# No compete clause and free Zones



## davo1 (Jun 25, 2013)

Can anyone recommend a good employment lawyer in Dubai.

I work for a building contruction company in Kizad Industrial zone (though the company is not registered in A free zone) and would like to break my fixed term contract aftet 4 yrs and start my own business in a trade free zone such as JLT. I wont be competing directly with the company I worked for but there may be some cross over of services that I will be offering as a consultant in the same field (building industry).

Question is does the No Compete clause apply if I base myself in a free zone as a consultant? Keep in mind I will have dealings with a very small number of clients that my old company also serviced. 

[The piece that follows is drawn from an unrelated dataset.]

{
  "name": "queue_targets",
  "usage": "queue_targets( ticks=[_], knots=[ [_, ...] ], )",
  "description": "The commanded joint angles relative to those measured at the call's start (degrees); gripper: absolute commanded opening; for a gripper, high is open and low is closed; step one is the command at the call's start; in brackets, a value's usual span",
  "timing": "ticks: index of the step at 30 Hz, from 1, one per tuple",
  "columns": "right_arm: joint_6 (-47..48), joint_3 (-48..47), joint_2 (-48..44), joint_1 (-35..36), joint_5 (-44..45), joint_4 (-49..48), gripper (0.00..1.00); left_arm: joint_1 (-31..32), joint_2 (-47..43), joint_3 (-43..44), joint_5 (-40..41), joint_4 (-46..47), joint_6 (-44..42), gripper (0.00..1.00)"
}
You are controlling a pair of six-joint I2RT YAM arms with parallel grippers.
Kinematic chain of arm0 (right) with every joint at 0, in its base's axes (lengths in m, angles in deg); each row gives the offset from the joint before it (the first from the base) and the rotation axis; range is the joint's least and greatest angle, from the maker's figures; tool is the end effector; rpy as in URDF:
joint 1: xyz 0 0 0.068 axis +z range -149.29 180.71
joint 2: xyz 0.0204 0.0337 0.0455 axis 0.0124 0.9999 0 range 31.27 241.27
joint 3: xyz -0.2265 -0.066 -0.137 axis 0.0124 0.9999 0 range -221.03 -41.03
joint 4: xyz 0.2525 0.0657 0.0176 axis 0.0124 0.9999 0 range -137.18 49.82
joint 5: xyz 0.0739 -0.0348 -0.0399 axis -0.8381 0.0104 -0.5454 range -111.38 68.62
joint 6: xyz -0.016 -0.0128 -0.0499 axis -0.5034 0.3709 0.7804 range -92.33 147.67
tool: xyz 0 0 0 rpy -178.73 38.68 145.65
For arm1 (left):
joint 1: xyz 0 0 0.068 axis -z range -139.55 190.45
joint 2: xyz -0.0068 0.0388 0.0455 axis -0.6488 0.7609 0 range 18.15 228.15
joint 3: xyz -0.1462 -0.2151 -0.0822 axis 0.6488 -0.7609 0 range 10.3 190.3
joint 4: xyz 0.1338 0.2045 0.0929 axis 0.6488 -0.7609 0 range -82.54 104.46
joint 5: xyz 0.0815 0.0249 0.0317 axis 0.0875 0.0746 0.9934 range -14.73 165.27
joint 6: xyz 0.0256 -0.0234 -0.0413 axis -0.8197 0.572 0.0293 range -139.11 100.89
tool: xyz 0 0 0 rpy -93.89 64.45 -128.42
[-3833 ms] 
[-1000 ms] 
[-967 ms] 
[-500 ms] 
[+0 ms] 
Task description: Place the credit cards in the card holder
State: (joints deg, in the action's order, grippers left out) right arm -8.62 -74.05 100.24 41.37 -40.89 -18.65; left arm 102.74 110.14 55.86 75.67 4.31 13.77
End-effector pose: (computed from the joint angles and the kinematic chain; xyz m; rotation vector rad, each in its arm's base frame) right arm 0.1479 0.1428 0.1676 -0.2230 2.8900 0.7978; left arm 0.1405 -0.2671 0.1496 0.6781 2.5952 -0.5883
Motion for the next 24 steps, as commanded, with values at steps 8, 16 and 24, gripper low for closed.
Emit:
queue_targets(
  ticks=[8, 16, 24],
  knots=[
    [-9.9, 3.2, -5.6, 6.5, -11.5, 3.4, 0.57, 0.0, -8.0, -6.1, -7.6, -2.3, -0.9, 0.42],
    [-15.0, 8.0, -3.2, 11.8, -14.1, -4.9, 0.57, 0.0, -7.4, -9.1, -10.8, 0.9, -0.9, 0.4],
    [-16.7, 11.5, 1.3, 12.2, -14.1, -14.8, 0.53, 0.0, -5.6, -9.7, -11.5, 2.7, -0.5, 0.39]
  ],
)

Any advice greatly appreciated.

Davo


----------



## Chocoholic (Oct 29, 2012)

It's very very hard to make a non-competitive clause stand up in court, mainly because it's illegal to inhibit someone from earning a living through their skills, experience etc. They come as standard in most contracts, but most employers would never do anything about it.


----------



## saraswat (Apr 28, 2012)

Actually a non-compete clause is not illegal per se. It is hard to make it stand up in court yes, but if the clause is drafted properly and follows the mandates provided by the Labor Law then it will be considered a legal and binding clause.
Most of the clauses do not follow the guidelines in terms of scope of work, length etc.. they are just too generic, and hence don't stand up in court.

@OP I would speak to a lawyer or the MOL, to find out how the law applies to your specific situation ...


----------



## rsinner (Feb 3, 2009)

saraswat said:


> Actually a non-compete clause is not illegal per se. It is hard to make it stand up in court yes, but if the clause is drafted properly and follows the mandates provided by the Labor Law then it will be considered a legal and binding clause.
> Most of the clauses do not follow the guidelines in terms of scope of work, length etc.. they are just too generic, and hence don't stand up in court.
> 
> @OP I would speak to a lawyer or the MOL, to find out how the law applies to your specific situation ...


Agreed. Non compete clauses are actually enforceable in UAE if the items that Saraswat mentioned are there.
OP, does your contract have something mentioned? Also, consult a lawyer.


----------